By Marty Brenner

Anger gave your prehistoric ancestors the courage and strength to kill very large, very scary prey. This powerful emotion causes a cascade of physiological changes that make you strong enough, quick enough to defend yourself when you are in serious trouble. Anger puts the fight in the fight-or-flight reflex humans rely on when in mortal danger. Modern man doesn’t have to struggle against saber-toothed tigers anymore, but he does have to find a way to control stress in his life so he doesn’t burst into a fit of anger during dinner with his family every night.

Ideally, you build a family unit on a foundation of love, where two parents engage in adult love and lavish parental love upon their children. Humans typically associate love with the desire to provide comfort and happiness. When you love someone, you want to take care of them and give them nice things.
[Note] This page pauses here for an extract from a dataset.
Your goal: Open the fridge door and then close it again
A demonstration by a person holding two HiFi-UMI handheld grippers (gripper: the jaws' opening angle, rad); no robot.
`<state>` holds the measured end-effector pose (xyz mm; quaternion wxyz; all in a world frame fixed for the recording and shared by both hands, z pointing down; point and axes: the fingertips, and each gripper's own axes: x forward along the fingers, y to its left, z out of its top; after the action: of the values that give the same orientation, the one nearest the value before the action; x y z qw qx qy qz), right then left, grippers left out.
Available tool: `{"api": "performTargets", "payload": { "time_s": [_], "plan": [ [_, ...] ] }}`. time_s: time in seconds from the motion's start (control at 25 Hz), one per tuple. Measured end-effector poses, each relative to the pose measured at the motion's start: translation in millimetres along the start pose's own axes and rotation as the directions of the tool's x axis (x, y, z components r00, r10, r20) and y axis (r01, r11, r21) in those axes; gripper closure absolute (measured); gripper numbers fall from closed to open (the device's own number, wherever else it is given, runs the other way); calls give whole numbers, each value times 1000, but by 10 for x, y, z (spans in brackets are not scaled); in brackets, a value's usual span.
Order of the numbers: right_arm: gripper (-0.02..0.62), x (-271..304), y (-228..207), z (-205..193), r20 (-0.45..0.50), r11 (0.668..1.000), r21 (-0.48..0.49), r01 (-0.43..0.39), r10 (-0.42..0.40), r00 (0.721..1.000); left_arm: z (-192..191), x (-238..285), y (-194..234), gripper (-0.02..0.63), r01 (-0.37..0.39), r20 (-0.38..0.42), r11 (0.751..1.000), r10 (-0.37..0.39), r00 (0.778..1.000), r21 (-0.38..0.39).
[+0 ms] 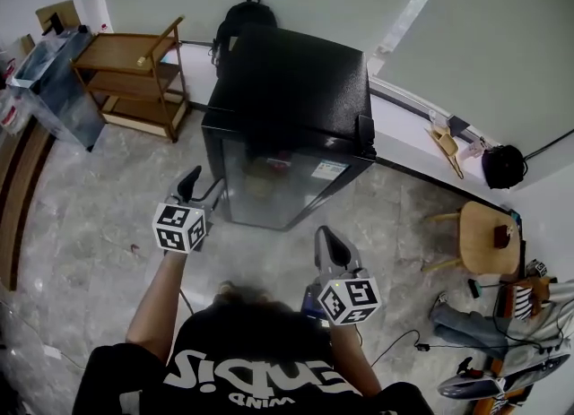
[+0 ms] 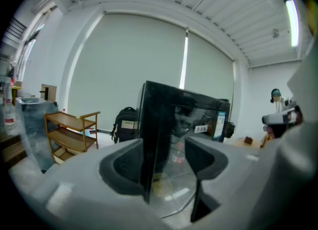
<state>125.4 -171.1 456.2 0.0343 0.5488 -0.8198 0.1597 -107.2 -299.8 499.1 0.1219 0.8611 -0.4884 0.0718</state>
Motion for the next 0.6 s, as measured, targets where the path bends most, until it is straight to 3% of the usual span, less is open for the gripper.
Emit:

While this sounds nice and easy in theory, it takes a herculean effort to provide a nice home, decent clothing, healthy food and emotional support in this modern world. One or both parents must leave the confines of the warm, comfortable home to battle traffic, deal with an unreasonable boss and impossible workload to earn a paycheck that doesn’t quite cover the bills.

The modern world is filled with unnatural, man-made stresses like working long hours in a factory or sitting on a freeway for hours, and there are very few ways to vent frustrations between the stressful workplace and the comfortable confines of your own home. There is little choice but to transport the negative emotions from the outside world into what should be the positively-charged environment of a loving family home.

When you do arrive home from a stressful day at work, with your emotional resources depleted and in need of replenishment, you need your family to love and appreciate your epic and stressful battle. It feels good when your family acknowledges your hard work and valiant efforts. Conversely, it feels terrible when, despite your best efforts, you slip further and further behind in the bills and no one in the family seems to care.

Your parents and family taught you how to deal with stress and anger from the time you were an infant. You observed your parents’ reaction to the misbehavior of siblings and suffered the consequences when you acted inappropriately. You also watched how your parents expressed and repressed their own negative emotions. Children are programmed to deal with problems in nearly the same way as their parents had. Chances are, if your parents could not deal with stress and anger, you and your siblings will struggle as well.

You carry these anger management tools from the confines of your family home into the workplace, and you will introduce external, stressful influences into your home. You teach your child how to manage his own anger in the face of stress, based on what your parents taught you. Your kid may never have to slay a saber-toothed tiger, but she will have to learn how to deal with her anger caused by stressful, modern life.